* Problem to solve: For each line in the data below that has the word "dark", copy that line.
(Supplied entries begins)
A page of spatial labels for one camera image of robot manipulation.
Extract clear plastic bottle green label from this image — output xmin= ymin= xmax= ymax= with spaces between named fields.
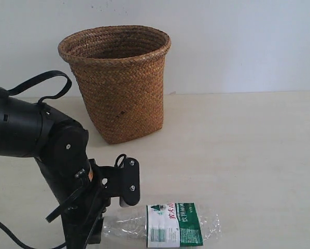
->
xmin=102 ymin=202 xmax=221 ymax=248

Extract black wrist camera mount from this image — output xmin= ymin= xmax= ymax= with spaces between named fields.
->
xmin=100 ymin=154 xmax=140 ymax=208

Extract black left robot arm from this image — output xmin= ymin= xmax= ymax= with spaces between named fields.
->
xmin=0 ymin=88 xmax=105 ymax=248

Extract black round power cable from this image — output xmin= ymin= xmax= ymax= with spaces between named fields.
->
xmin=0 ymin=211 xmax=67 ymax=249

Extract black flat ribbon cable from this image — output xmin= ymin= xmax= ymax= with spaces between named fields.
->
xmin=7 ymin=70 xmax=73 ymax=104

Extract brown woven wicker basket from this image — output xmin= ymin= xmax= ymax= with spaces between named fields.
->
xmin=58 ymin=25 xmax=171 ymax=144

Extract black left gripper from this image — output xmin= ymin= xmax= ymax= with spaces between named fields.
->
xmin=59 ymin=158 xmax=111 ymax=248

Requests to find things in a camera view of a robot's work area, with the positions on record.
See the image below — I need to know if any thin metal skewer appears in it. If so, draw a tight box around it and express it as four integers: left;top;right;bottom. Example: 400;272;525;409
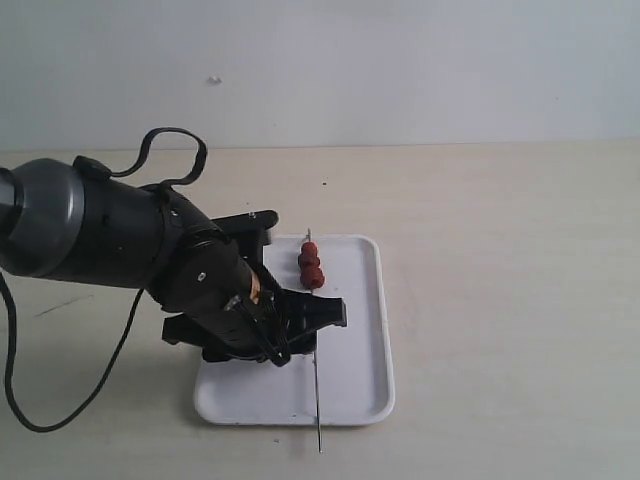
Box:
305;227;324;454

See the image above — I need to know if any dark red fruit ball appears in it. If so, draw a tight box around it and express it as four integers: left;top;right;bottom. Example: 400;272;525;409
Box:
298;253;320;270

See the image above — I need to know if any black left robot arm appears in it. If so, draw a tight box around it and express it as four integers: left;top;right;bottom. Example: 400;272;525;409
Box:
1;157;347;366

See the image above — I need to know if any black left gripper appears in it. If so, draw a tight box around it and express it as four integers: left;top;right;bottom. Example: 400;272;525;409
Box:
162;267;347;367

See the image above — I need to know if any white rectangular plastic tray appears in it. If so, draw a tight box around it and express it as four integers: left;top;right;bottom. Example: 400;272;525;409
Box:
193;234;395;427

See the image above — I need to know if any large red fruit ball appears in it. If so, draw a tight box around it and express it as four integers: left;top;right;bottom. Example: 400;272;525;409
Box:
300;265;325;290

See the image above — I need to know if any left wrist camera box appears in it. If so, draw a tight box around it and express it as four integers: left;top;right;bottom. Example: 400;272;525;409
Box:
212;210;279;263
(Supplied entries ends)
(Supplied entries begins)
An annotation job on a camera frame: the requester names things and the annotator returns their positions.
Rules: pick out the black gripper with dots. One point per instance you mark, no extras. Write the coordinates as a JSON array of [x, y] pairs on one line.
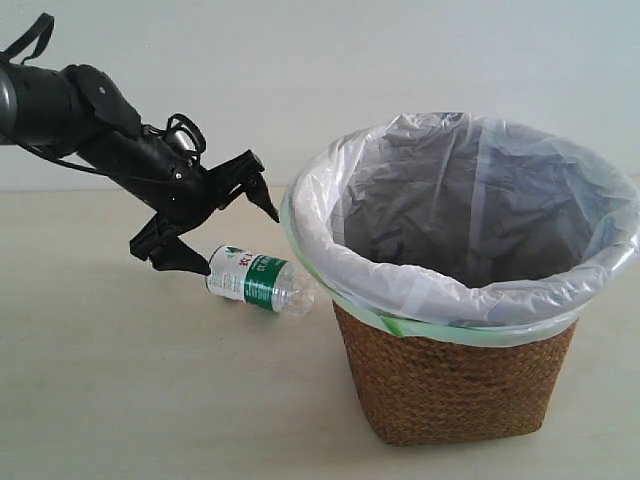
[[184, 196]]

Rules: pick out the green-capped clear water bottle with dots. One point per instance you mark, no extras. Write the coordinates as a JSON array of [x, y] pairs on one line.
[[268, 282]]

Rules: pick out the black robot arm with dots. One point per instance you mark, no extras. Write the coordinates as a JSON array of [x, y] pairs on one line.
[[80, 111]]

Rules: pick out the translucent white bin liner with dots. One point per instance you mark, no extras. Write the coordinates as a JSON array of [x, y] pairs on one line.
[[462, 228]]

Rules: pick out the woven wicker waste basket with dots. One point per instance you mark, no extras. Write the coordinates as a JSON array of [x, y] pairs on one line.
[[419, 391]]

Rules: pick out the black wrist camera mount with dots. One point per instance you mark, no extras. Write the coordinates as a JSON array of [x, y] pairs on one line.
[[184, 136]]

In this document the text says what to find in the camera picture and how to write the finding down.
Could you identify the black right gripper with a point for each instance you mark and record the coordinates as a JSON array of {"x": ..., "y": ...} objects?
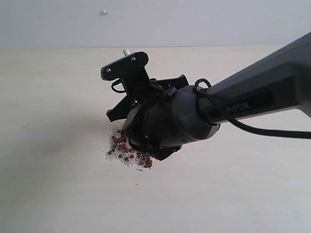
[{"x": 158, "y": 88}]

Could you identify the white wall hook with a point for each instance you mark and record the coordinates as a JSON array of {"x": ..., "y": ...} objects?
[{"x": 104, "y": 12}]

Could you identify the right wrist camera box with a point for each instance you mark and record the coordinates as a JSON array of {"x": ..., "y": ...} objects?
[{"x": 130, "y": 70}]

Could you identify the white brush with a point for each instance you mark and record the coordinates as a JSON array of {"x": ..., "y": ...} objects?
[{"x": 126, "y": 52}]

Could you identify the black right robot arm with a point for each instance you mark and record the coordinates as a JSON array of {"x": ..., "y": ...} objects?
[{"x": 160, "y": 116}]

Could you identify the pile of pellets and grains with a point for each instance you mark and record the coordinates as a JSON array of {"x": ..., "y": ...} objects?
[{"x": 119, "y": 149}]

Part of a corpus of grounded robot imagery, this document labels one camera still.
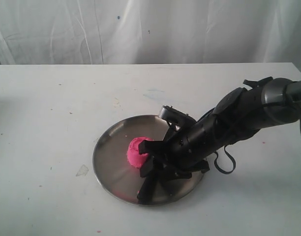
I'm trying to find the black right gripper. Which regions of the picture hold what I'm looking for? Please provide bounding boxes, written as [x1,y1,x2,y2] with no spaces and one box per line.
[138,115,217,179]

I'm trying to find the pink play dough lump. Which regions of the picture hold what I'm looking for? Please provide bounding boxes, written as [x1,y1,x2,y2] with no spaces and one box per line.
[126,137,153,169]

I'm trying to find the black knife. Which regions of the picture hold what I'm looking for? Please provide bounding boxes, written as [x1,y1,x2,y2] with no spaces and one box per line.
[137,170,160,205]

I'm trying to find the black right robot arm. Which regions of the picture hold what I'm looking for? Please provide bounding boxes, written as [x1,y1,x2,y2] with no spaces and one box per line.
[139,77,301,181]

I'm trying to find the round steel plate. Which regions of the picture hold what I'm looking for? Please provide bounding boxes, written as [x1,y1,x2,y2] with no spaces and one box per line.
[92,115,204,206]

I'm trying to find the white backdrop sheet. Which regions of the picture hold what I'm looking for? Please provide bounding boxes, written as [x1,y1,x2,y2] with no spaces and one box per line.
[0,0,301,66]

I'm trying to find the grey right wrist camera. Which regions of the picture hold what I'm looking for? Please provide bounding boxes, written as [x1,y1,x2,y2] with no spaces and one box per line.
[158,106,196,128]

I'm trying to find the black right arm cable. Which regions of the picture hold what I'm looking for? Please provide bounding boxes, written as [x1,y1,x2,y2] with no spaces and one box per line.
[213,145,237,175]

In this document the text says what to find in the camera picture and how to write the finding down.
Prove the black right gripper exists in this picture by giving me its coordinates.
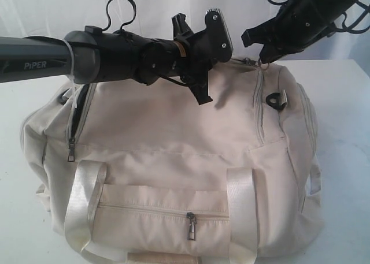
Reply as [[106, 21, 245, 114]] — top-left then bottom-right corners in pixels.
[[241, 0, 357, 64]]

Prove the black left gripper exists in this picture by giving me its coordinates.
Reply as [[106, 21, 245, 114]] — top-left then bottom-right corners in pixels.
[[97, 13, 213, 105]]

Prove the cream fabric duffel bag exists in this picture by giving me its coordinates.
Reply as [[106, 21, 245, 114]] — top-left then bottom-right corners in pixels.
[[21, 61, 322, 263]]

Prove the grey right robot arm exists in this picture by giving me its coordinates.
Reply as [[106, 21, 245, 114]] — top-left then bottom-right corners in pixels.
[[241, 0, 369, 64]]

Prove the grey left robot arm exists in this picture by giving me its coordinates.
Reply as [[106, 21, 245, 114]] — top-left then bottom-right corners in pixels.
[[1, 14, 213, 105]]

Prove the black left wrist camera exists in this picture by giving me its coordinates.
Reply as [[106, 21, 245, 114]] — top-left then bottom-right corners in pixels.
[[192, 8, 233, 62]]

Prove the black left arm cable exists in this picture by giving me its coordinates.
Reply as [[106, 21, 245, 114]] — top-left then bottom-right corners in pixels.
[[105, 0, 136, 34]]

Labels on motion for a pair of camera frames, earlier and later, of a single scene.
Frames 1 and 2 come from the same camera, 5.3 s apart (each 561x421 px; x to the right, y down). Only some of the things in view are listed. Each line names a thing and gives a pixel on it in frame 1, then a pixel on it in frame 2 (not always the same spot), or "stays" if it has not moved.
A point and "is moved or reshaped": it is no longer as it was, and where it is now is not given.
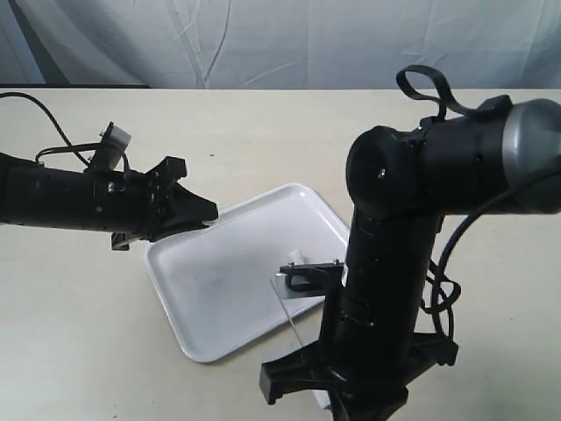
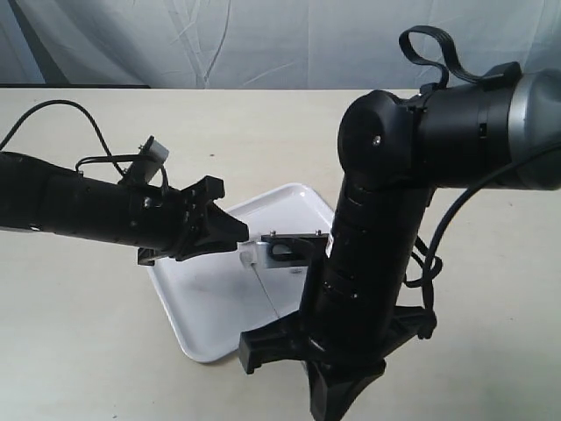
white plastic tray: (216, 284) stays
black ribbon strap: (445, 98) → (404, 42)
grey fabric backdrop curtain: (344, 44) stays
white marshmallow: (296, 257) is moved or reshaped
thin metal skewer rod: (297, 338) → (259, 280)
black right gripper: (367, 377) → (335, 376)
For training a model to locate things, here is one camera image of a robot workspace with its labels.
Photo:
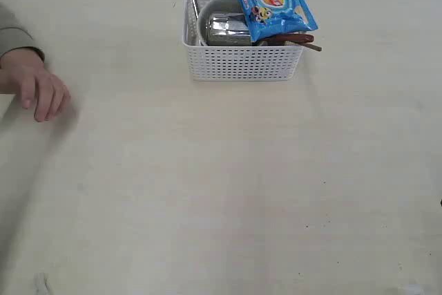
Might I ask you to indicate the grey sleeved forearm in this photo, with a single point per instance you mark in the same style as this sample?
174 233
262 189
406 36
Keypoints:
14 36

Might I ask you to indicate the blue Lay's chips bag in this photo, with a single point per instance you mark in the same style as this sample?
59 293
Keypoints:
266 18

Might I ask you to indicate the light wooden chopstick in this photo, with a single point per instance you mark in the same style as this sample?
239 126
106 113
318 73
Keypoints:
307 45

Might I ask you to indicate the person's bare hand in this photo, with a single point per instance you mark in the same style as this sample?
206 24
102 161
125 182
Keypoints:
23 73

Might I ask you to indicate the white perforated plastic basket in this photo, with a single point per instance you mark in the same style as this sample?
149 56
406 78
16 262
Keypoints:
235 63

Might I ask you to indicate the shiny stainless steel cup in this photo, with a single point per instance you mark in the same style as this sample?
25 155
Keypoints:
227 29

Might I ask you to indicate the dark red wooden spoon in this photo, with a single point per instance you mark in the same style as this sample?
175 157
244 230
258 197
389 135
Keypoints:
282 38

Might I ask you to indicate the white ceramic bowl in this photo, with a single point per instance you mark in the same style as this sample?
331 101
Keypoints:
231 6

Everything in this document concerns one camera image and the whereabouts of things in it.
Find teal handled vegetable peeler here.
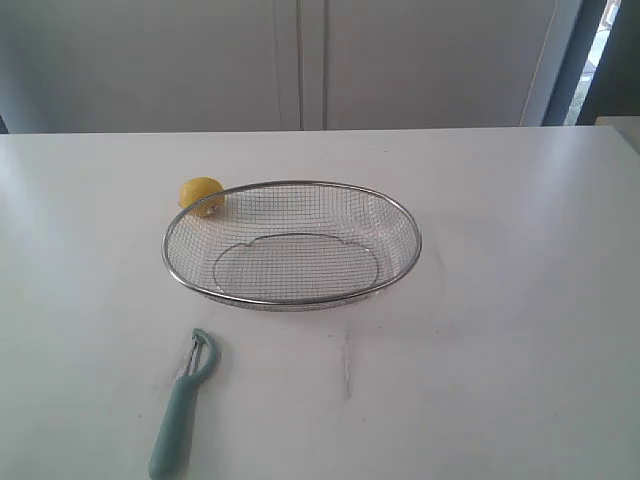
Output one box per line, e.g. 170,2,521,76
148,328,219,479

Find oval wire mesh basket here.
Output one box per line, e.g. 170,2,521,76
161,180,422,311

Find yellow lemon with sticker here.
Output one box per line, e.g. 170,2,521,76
(Supplied entries ends)
* Answer space:
See the image above — I need to know if any dark red fruit ball appears in it. If so, draw a tight box around it and express it as four integers: left;top;right;bottom. Example: 400;272;525;409
Might I ask you to indicate the dark red wooden spoon in this photo, with a single point per instance you mark in the same style as this sample?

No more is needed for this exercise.